CV non lineare: buchi di carriera


Crediamo che il periodo attuale sia un momento storico in cui riflettere ulteriormente, preparandoci ad affrontare e approfondire percorsi professionali non lineari. Oggi più che mai dobbiamo essere in grado non solo di “leggere”, ma soprattutto di “analizzare” a fondo un curriculum: la storia, le motivazioni, così come le soft skill, evidenziano il professionista e le sue competenze prima del semplice job title.

Il mercato evolve sempre più rapidamente, come anche le figure al suo interno e molto probabilmente così si continuerà in futuro. Dobbiamo essere quindi sempre più flessibili nel comprendere i “cambi di rotta” e le interruzioni, valutandone caso per caso motivazioni e risvolti. Nel mercato degli USA questo concetto è già più diffuso: troviamo infatti percorsi professionali in media più variegati, dove la formazione universitaria spesso non è indice del percorso che verrà intrapreso. Estremizzando, anche un licenziamento, un anno sabbatico o un cambio di rotta non è da leggersi a priori come punto critico: meglio considerare il tutto in maniera contingente, facendo dell’analisi del curriculum una indagine senza preconcetti.

CV non lineare: come leggere tra le righe


Lasciamo spazio ad indagare con i candidati il motivo, ad esempio, di un’interruzione degli studi, o perché a fronte di un percorso formativo di carattere scientifico troviamo a cascata scelte professionali in ambito umanistico o viceversa.
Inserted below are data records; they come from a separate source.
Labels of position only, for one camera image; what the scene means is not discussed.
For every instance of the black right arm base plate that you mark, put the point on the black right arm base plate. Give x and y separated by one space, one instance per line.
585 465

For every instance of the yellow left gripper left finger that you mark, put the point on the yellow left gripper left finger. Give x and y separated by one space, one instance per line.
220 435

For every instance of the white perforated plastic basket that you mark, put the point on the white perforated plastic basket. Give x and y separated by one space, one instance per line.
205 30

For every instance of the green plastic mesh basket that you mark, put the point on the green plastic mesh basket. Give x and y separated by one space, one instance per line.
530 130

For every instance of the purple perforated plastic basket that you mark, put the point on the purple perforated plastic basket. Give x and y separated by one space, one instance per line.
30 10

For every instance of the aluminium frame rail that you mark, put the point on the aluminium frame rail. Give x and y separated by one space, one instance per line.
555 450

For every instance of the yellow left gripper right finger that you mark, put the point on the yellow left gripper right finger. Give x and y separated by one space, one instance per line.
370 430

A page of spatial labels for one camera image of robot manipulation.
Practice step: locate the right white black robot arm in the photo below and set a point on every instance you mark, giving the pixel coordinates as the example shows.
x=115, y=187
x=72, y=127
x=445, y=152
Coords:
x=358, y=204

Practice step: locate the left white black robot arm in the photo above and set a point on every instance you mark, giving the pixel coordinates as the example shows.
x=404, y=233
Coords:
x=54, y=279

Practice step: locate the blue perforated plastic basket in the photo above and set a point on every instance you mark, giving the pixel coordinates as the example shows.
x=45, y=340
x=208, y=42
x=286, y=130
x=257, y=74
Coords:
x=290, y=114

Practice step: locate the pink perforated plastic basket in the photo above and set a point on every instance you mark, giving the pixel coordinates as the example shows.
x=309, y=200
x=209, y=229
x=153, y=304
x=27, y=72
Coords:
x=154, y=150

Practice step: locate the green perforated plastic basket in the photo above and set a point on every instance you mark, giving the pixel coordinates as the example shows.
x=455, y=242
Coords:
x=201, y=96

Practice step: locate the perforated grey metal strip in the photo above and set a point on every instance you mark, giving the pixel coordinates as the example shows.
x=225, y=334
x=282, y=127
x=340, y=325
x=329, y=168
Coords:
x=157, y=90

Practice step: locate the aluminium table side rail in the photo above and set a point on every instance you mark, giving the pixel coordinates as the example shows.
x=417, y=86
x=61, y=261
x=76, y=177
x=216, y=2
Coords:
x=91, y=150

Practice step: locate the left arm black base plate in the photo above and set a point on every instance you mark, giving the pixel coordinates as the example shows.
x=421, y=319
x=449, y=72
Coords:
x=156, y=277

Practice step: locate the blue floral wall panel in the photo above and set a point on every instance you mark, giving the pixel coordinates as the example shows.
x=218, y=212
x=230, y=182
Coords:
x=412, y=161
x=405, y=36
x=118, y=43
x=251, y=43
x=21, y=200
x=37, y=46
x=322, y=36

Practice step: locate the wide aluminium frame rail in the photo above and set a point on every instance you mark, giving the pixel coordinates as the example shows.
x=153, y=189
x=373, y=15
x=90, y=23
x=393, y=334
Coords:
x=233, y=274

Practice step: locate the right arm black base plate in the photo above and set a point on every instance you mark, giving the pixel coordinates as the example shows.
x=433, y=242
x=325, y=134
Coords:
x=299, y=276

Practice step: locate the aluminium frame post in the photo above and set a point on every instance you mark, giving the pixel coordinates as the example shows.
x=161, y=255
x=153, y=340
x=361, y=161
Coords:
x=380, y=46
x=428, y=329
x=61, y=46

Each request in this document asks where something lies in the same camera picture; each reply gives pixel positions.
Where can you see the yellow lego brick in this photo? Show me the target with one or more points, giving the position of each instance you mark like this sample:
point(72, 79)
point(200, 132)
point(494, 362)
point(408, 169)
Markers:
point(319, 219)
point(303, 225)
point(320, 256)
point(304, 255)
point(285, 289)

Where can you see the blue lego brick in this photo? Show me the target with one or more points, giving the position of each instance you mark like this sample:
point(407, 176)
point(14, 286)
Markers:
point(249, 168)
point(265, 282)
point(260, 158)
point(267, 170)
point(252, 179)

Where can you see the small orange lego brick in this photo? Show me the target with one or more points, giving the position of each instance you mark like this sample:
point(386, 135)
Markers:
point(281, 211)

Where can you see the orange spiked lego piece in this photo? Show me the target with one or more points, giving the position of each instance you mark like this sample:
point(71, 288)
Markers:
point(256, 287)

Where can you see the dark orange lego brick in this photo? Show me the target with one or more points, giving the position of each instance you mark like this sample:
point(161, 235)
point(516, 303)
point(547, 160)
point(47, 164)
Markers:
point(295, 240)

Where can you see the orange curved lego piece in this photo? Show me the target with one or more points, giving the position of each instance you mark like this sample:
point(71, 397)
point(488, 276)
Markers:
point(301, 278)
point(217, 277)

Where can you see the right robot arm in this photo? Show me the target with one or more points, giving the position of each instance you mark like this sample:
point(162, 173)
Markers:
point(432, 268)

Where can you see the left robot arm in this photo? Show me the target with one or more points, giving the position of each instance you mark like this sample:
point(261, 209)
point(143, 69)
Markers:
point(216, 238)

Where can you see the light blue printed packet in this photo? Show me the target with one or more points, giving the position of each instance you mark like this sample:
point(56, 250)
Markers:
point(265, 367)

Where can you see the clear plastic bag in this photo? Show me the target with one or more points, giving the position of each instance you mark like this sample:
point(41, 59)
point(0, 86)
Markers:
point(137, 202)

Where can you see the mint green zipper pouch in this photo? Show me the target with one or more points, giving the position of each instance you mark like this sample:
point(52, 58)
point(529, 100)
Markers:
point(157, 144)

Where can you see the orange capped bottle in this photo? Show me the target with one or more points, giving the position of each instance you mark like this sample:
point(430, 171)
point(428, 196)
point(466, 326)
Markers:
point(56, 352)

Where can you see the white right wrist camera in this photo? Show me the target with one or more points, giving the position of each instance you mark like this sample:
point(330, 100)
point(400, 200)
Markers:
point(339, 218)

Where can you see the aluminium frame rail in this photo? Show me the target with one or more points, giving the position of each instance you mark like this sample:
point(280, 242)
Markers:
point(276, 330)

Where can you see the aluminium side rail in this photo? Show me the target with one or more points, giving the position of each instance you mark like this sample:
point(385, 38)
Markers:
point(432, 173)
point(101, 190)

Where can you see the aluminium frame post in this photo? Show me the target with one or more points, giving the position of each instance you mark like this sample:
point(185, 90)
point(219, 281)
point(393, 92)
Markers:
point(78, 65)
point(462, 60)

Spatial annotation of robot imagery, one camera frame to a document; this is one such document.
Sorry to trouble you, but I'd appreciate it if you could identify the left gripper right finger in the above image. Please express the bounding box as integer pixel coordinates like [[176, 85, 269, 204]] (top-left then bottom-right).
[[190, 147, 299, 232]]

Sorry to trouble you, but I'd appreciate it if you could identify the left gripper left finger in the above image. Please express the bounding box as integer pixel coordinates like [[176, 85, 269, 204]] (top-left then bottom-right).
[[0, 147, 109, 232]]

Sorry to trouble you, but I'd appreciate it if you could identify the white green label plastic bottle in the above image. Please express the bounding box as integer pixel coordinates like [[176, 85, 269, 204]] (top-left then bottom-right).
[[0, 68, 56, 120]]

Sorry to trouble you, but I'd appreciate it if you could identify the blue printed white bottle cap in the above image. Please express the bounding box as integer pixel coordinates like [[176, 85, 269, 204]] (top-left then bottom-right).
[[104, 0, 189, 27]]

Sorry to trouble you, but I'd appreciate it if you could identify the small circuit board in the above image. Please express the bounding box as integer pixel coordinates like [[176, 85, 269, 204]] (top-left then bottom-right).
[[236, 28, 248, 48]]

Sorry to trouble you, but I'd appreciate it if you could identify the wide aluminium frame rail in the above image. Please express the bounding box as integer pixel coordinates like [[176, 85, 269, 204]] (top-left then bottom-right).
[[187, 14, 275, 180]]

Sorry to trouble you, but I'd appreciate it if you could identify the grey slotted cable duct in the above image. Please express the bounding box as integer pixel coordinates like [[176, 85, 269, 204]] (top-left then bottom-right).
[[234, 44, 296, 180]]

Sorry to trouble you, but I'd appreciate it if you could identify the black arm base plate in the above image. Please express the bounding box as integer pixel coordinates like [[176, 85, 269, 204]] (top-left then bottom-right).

C’è chi “nasce” con l’idea chiara di “che lavoro vuole fare da grande” e persegue quella strada con linearità; ma altrettanto probabile, l’obiettivo iniziale di qualcuno può variare per molte ragioni, scelte proprie o frutto di situazioni professionali o personali, che modificano il percorso lavorativo.
Estraniamoci quindi dai luoghi comuni per apprezzare il confronto diretto e trasparente con professionisti che hanno fatto scelte e che possono indicarci le effettive motivazioni, facendo tabula rasa di preconcetti per ascoltare e comprendere.

Molti personaggi noti nella storia ci hanno infine dimostrato come, dietro a vicende di estremo successo e riconoscimenti su scala globale, ci siano percorsi dei più variegati: la non linearità, unita alla determinazione, possono sottendere le caratteristiche oggi tanto citate di flessibilità e capacità di adattamento.